Con la de cosas que tiene que hacer Mari, que aún le queda pasar por el Mercadona y repasar las tareas con la niña y pasar por el gimnasio y tomarse una caña con su amiga depresiva y eso y lo otro. Y aquí está en una sala de espera donde las camillas repletas de ancianos componen un mosaico de decrepitud sólo suavizado por la ternura de quienes los acompañan sosteniendo sus manos y acariciando sus caras mientras desde megafonía una voz advierte: “un solo acompañante por enfermo y bajen la voz o tendremos que llamar a seguridad”.

Con semejante ambientación no hay quien componga una narración coherente con la moraleja coheliana ¿lo bueno está en lo cotidiano? Mis ovarios lo cotidiano.

La realidad es esa sala de espera con personas enfermas de verdad y de mentira; con una adolescente con pijama de Snoopy que se ha atiborrado de ansiolíticos esperando junto a su madre; con un albañil que se ha clavado una puntilla en la planta del pie y sostiene la gasa hasta que le toque el turno en enfermería; con una nonagenaria que le ruega a su marido que se siente y no espere de pie junto a la camilla o acabarán los dos ingresados; con una madre que le suplica a su hijo que le cambie el pañal porque ya lleva dos horas que se cagó encima y le da mucha vergüenza verse así; con enfermeras que riñen a celadoras por obstaculizar los pasillos con pacientes… con una estresada que se levanta de la silla y pide el alta voluntaria. Y vuelve en taxi convencida de que su vida seguirá siendo igual porque le gusta ser así porque no lo va a abandonar todo a cambio de una vida sencilla de paz y sonrisas.

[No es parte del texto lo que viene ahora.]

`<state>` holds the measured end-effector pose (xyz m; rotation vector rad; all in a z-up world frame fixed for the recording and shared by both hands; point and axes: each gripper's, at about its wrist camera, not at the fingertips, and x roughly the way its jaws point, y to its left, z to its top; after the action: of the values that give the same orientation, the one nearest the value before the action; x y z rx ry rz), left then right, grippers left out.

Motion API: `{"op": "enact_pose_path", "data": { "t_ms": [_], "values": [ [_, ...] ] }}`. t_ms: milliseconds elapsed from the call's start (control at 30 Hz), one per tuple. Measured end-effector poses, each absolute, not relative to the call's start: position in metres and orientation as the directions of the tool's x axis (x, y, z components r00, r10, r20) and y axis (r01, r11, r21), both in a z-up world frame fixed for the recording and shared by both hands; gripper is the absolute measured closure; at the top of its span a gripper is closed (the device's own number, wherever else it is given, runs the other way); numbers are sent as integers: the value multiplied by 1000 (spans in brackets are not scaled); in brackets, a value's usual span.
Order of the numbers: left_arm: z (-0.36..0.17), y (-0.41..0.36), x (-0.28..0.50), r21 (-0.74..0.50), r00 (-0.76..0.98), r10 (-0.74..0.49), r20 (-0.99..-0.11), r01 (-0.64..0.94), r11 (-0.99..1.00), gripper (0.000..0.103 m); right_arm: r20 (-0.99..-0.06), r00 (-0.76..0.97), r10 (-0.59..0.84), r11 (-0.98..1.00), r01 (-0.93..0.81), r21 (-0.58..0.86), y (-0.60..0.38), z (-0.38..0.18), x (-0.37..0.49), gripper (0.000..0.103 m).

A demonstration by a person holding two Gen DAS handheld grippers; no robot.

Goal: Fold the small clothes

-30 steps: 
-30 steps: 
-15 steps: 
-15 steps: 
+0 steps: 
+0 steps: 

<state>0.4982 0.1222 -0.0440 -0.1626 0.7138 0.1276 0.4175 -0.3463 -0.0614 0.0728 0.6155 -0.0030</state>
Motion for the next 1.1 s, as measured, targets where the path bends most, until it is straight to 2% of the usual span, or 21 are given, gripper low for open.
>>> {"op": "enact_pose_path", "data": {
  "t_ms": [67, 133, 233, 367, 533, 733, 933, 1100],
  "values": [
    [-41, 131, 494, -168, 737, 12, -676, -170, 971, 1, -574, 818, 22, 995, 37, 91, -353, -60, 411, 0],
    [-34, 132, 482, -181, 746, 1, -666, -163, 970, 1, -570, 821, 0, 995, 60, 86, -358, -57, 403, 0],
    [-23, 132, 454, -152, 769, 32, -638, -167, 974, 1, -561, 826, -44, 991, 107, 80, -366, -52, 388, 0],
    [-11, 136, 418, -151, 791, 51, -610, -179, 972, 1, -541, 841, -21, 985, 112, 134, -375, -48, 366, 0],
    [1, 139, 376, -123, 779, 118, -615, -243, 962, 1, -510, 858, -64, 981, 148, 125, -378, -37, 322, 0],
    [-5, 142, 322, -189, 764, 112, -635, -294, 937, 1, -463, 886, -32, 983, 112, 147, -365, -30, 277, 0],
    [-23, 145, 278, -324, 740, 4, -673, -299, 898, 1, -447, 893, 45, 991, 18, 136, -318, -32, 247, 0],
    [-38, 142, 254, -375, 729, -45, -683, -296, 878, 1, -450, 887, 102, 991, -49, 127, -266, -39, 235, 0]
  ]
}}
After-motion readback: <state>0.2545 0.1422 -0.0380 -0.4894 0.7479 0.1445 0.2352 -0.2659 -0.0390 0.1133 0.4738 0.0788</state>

No hay voz en off ni banda sonora mientras mira a su alrededor esperando que ninguno de los enfermos reales se haya dado cuenta de su ridiculez. Tampoco hay guión que insinúe la posibilidad de acabar convertida en escritora. Al fin y al cabo su historia no nada para novela, todo lo más para un relato. Quizás se tome la tarde libre y lo escriba.